## Exercise
Copy out exactly the lines from the start of the data to the line containing "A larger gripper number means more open". Include both.

## Data provided
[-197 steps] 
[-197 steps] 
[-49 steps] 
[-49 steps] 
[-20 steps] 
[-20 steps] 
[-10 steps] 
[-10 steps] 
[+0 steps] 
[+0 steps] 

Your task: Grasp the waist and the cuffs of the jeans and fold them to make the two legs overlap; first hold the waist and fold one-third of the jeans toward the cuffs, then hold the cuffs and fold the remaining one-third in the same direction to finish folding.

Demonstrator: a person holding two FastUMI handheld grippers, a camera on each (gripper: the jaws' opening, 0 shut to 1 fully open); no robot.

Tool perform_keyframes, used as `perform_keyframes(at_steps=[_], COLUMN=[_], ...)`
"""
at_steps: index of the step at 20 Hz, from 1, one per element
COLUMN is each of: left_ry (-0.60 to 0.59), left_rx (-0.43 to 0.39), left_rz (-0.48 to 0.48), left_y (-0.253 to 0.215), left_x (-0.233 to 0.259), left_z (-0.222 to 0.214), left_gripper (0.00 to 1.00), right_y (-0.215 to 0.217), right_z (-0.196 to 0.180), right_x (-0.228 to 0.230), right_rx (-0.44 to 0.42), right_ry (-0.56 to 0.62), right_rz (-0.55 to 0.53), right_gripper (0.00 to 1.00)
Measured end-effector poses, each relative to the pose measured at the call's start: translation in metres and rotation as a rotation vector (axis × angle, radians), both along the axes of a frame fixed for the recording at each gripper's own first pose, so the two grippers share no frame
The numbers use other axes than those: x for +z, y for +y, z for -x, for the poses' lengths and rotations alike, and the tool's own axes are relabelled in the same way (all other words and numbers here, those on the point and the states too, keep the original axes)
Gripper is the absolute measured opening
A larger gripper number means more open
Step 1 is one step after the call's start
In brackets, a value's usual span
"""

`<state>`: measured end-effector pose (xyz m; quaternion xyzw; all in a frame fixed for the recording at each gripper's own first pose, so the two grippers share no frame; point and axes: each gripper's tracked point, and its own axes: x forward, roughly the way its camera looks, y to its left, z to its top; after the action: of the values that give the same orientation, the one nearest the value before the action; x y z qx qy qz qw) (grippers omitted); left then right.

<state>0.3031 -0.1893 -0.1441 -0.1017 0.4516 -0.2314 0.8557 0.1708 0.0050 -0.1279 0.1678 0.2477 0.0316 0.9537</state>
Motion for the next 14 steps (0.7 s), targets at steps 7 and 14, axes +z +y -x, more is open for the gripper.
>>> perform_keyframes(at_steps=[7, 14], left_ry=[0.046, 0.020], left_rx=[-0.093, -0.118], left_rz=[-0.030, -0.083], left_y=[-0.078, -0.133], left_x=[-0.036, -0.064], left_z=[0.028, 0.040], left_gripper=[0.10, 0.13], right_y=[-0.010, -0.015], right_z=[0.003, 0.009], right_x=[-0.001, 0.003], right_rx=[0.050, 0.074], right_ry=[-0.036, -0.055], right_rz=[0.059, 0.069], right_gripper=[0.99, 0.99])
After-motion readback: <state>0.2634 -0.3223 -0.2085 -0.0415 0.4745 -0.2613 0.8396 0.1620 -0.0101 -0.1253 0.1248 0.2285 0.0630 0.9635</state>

## Solution for this problem
[-197 steps] 
[-197 steps] 
[-49 steps] 
[-49 steps] 
[-20 steps] 
[-20 steps] 
[-10 steps] 
[-10 steps] 
[+0 steps] 
[+0 steps] 

Your task: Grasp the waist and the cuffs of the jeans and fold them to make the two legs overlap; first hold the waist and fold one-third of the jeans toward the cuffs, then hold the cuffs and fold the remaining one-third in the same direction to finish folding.

Demonstrator: a person holding two FastUMI handheld grippers, a camera on each (gripper: the jaws' opening, 0 shut to 1 fully open); no robot.

Tool perform_keyframes, used as `perform_keyframes(at_steps=[_], COLUMN=[_], ...)`
"""
at_steps: index of the step at 20 Hz, from 1, one per element
COLUMN is each of: left_ry (-0.60 to 0.59), left_rx (-0.43 to 0.39), left_rz (-0.48 to 0.48), left_y (-0.253 to 0.215), left_x (-0.233 to 0.259), left_z (-0.222 to 0.214), left_gripper (0.00 to 1.00), right_y (-0.215 to 0.217), right_z (-0.196 to 0.180), right_x (-0.228 to 0.230), right_rx (-0.44 to 0.42), right_ry (-0.56 to 0.62), right_rz (-0.55 to 0.53), right_gripper (0.00 to 1.00)
Measured end-effector poses, each relative to the pose measured at the call's start: translation in metres and rotation as a rotation vector (axis × angle, radians), both along the axes of a frame fixed for the recording at each gripper's own first pose, so the two grippers share no frame
The numbers use other axes than those: x for +z, y for +y, z for -x, for the poses' lengths and rotations alike, and the tool's own axes are relabelled in the same way (all other words and numbers here, those on the point and the states too, keep the original axes)
Gripper is the absolute measured opening
A larger gripper number means more open

Work on the answer has been completed.